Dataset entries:
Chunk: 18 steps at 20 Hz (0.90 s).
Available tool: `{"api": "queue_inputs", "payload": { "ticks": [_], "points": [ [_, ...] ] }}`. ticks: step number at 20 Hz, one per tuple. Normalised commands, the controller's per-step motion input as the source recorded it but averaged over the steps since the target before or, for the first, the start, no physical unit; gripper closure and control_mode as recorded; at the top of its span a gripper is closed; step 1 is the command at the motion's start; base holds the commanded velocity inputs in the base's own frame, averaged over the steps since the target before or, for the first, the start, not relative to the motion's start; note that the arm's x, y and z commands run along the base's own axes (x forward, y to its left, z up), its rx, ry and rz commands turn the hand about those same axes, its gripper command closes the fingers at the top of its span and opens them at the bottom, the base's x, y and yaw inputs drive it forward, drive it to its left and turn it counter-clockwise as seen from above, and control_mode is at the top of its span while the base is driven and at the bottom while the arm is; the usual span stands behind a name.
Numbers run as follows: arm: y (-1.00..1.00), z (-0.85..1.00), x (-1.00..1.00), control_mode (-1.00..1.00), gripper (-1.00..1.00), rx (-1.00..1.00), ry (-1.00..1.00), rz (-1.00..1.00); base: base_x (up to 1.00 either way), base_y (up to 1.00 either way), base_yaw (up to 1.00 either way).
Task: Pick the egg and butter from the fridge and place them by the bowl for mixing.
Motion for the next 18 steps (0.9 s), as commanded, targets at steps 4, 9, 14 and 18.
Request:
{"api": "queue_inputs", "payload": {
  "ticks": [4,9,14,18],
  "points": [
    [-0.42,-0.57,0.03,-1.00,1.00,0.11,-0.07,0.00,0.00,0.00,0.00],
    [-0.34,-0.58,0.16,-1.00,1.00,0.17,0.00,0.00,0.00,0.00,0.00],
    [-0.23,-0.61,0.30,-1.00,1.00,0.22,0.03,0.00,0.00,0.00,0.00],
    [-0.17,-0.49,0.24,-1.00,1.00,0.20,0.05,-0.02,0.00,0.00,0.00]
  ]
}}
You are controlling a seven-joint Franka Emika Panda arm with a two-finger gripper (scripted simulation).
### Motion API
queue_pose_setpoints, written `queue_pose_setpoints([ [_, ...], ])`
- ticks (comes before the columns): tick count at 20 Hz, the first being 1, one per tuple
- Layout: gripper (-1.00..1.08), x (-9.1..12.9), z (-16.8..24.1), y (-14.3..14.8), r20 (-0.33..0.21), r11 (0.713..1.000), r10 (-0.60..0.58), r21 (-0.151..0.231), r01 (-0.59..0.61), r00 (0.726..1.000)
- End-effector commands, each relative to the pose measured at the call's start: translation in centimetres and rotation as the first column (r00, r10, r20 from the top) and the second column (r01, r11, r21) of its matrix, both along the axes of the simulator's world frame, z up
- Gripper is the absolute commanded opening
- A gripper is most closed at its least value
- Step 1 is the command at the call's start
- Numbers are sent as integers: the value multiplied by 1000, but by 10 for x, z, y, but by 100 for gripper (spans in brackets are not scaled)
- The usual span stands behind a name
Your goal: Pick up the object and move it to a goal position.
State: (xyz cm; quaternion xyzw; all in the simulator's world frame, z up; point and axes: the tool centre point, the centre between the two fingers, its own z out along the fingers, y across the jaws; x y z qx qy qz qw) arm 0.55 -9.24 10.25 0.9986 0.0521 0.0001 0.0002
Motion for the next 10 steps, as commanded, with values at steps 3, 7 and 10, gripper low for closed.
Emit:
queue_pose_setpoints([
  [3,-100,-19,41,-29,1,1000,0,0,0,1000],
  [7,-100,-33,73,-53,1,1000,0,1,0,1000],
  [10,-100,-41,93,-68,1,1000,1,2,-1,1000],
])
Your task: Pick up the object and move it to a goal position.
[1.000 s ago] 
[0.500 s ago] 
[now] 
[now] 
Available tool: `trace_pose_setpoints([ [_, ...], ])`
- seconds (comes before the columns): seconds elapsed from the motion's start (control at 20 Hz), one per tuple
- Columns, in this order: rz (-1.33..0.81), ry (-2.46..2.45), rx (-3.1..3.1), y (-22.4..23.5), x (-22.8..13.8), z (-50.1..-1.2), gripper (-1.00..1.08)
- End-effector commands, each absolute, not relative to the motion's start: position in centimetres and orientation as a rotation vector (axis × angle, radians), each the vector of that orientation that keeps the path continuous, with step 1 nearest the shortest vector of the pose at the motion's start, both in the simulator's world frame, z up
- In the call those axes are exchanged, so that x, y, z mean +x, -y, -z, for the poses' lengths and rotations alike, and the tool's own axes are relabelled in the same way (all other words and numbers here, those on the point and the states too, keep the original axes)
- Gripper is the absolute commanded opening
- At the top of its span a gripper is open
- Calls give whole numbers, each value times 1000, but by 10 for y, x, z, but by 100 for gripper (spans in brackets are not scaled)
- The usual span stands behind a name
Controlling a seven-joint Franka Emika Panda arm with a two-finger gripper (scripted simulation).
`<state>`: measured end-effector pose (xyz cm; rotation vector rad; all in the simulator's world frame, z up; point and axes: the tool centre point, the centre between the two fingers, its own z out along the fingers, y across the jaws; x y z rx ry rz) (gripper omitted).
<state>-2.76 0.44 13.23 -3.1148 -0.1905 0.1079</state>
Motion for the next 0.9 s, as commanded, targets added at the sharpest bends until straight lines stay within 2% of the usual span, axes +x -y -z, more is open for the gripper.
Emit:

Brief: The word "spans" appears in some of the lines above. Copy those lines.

Your solution:
- Numbers are sent as integers: the value multiplied by 1000, but by 10 for x, z, y, but by 100 for gripper (spans in brackets are not scaled)
- Calls give whole numbers, each value times 1000, but by 10 for y, x, z, but by 100 for gripper (spans in brackets are not scaled)

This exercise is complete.